▸ **Work task**
Return every line from the records below in which the word "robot" is found.

[[ Data excerpts, beginning ]]

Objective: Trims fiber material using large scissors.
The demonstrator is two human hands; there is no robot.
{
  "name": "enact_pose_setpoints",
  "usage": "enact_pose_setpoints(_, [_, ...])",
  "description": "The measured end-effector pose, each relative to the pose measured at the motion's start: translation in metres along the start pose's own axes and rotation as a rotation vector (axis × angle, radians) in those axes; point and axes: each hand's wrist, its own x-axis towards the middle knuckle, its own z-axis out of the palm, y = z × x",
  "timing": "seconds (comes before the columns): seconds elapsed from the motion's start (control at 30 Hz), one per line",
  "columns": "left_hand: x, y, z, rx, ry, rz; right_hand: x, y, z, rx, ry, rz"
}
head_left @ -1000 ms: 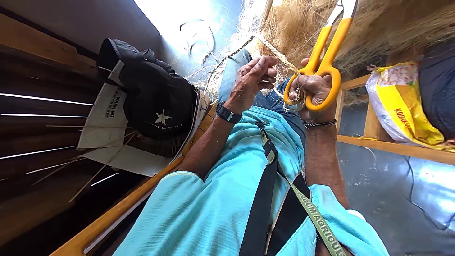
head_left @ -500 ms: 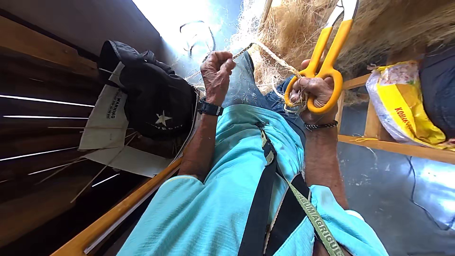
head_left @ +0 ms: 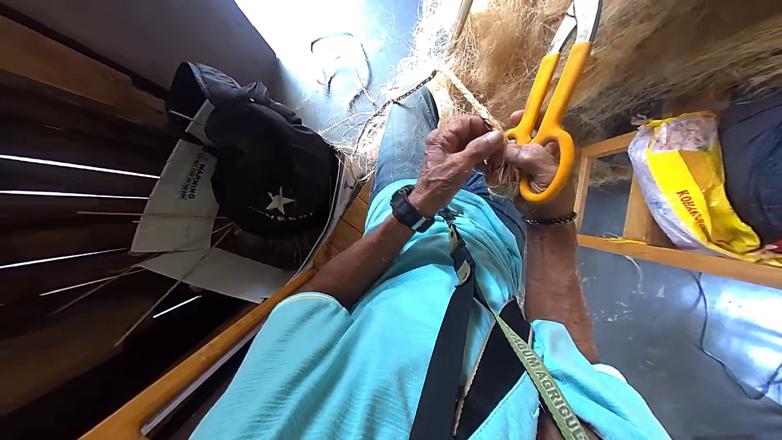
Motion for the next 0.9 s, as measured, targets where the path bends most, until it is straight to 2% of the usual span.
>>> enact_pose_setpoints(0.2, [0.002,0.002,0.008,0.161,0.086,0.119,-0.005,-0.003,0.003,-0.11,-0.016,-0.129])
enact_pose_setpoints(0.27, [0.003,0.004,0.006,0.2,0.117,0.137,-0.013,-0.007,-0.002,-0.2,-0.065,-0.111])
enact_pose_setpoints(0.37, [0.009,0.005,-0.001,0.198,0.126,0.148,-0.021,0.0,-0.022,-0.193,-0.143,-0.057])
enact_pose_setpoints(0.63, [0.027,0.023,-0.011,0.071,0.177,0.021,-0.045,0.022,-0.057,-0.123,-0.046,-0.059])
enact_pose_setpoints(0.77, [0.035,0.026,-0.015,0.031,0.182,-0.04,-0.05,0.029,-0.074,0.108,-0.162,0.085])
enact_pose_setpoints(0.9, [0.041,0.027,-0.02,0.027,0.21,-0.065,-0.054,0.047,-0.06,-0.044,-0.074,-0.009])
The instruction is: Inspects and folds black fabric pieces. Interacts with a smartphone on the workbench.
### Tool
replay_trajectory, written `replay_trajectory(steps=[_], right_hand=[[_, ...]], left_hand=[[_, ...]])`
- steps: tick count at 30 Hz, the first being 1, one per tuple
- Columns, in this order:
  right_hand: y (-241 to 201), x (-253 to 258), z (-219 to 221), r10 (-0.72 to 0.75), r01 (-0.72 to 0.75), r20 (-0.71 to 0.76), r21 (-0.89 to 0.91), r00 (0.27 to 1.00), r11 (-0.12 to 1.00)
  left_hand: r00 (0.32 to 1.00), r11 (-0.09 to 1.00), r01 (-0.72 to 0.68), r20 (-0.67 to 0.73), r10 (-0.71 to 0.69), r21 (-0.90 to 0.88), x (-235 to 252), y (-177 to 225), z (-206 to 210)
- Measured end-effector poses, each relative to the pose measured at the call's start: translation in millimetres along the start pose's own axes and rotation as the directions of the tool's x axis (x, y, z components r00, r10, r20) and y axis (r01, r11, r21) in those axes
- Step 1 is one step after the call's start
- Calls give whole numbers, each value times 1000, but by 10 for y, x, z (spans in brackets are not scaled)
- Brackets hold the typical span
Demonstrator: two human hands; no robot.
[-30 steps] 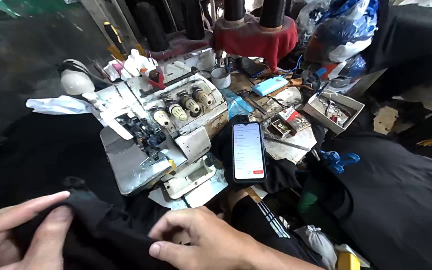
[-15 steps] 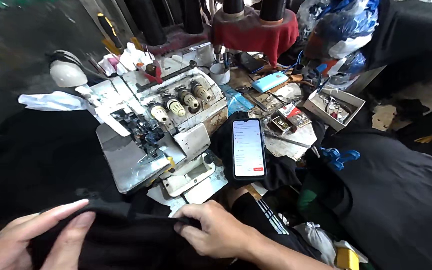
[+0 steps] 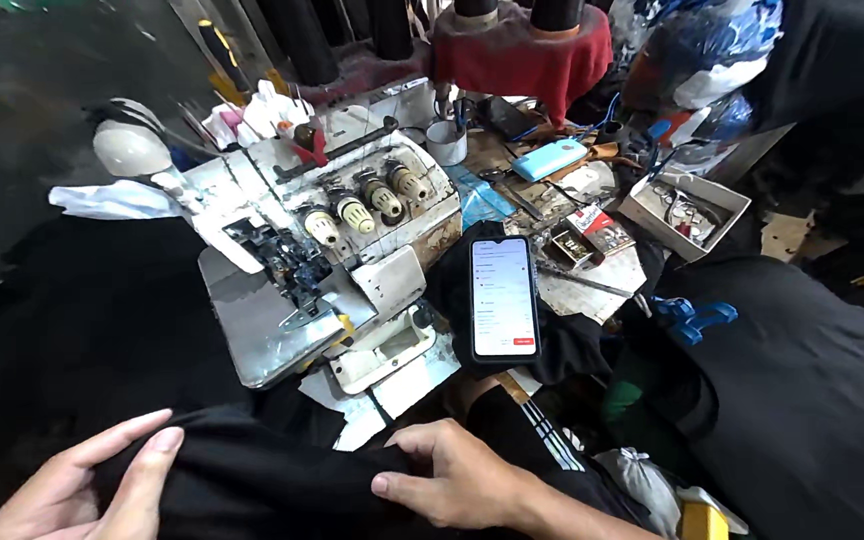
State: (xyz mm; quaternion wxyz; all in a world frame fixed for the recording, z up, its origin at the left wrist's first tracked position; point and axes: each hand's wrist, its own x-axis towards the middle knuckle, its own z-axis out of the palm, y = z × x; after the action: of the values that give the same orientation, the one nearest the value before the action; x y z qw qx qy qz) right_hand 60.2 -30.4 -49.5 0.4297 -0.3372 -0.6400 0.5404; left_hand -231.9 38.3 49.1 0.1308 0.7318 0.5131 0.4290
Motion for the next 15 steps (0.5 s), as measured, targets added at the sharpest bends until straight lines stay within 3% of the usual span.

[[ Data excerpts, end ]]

▸ **Answer section**
The demonstrator is two human hands; there is no robot.
Demonstrator: two human hands; no robot.

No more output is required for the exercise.